Collected data entries:
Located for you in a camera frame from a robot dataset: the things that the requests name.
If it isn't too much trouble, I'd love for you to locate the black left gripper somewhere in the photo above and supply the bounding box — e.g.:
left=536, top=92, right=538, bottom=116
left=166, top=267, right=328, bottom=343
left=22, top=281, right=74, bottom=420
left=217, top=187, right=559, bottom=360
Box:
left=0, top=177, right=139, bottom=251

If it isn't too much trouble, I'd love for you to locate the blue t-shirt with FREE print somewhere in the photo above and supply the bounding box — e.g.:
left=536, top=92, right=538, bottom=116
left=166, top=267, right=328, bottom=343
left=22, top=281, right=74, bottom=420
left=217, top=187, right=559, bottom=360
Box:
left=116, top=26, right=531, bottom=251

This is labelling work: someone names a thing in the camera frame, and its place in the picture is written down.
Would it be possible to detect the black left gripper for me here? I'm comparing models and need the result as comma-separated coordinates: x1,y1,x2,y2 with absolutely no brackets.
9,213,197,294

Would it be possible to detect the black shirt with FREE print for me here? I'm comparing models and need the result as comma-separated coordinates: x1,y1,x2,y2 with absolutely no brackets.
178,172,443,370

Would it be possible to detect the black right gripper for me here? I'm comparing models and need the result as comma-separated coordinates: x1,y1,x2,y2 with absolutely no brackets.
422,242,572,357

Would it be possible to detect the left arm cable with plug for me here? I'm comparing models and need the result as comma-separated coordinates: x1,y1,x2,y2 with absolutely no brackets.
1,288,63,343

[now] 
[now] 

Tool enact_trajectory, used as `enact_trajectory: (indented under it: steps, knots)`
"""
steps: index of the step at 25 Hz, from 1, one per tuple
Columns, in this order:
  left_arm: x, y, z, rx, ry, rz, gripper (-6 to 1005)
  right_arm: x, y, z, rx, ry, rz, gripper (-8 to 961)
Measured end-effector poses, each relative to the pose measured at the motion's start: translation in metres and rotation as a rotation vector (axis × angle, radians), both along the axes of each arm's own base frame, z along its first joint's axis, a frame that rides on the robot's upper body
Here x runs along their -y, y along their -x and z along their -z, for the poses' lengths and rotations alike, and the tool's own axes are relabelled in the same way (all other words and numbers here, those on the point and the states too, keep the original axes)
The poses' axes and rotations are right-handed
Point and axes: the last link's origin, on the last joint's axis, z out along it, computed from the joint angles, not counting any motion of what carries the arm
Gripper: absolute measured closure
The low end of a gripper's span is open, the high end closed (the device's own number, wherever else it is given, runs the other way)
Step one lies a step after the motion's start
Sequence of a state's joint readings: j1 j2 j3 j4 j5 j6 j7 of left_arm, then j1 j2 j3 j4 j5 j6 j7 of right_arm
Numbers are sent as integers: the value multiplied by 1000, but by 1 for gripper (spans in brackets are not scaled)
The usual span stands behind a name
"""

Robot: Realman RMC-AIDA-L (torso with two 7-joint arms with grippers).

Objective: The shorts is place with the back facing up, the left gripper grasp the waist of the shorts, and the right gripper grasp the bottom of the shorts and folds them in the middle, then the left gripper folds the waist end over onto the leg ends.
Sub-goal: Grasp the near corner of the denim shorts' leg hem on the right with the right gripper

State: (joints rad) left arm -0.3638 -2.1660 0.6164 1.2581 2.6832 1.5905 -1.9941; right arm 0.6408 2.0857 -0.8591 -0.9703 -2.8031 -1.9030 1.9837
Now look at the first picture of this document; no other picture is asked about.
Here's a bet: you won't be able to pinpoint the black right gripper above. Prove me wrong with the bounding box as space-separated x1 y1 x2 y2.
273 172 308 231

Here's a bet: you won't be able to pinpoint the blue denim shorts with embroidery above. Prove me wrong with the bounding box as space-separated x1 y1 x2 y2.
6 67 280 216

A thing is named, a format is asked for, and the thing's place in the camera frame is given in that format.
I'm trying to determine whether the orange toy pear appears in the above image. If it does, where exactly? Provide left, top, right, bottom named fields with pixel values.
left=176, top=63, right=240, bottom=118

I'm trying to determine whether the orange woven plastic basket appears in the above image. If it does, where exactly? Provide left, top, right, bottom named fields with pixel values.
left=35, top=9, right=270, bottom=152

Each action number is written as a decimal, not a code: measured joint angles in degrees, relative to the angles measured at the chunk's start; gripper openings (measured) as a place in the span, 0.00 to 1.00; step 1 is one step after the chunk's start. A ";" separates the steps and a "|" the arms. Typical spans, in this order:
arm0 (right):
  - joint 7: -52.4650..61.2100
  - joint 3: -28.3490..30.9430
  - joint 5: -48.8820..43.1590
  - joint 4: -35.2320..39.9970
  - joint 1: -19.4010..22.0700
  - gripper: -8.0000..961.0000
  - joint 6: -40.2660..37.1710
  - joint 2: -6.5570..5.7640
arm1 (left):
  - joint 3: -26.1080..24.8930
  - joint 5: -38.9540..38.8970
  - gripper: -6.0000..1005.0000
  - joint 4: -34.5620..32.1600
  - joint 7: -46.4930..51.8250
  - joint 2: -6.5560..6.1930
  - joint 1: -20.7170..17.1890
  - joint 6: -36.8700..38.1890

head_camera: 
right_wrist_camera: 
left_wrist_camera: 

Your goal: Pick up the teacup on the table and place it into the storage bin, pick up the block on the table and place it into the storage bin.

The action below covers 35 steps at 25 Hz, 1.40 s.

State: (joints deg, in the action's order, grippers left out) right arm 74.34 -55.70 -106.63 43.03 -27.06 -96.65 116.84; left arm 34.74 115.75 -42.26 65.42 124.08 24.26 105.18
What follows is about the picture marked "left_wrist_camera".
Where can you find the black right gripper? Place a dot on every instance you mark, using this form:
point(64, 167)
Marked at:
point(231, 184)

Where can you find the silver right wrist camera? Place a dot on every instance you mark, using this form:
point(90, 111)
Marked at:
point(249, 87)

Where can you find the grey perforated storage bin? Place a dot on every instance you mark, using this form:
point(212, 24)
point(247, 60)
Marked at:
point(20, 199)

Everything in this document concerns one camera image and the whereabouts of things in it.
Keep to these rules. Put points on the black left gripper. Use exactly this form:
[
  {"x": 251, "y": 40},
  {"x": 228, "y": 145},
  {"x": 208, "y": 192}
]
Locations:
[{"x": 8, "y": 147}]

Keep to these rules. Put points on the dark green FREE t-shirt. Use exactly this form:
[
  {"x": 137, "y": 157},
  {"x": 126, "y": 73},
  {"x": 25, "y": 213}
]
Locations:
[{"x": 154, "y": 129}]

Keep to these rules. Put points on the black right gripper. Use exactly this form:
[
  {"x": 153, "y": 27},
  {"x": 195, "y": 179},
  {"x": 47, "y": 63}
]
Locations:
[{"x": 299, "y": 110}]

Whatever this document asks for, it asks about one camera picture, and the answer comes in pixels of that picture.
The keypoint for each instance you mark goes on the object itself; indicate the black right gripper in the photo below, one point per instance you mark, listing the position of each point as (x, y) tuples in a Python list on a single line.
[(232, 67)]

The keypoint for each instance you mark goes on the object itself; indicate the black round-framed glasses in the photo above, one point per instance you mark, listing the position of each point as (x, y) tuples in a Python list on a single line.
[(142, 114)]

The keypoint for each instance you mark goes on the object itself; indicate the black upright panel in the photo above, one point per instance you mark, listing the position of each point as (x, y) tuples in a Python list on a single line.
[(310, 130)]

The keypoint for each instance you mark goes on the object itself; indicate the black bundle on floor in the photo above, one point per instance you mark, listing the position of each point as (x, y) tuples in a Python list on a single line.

## Assigned task
State how many lines of the data above contain the string "spans", and give no other words.

## Answer for the task
2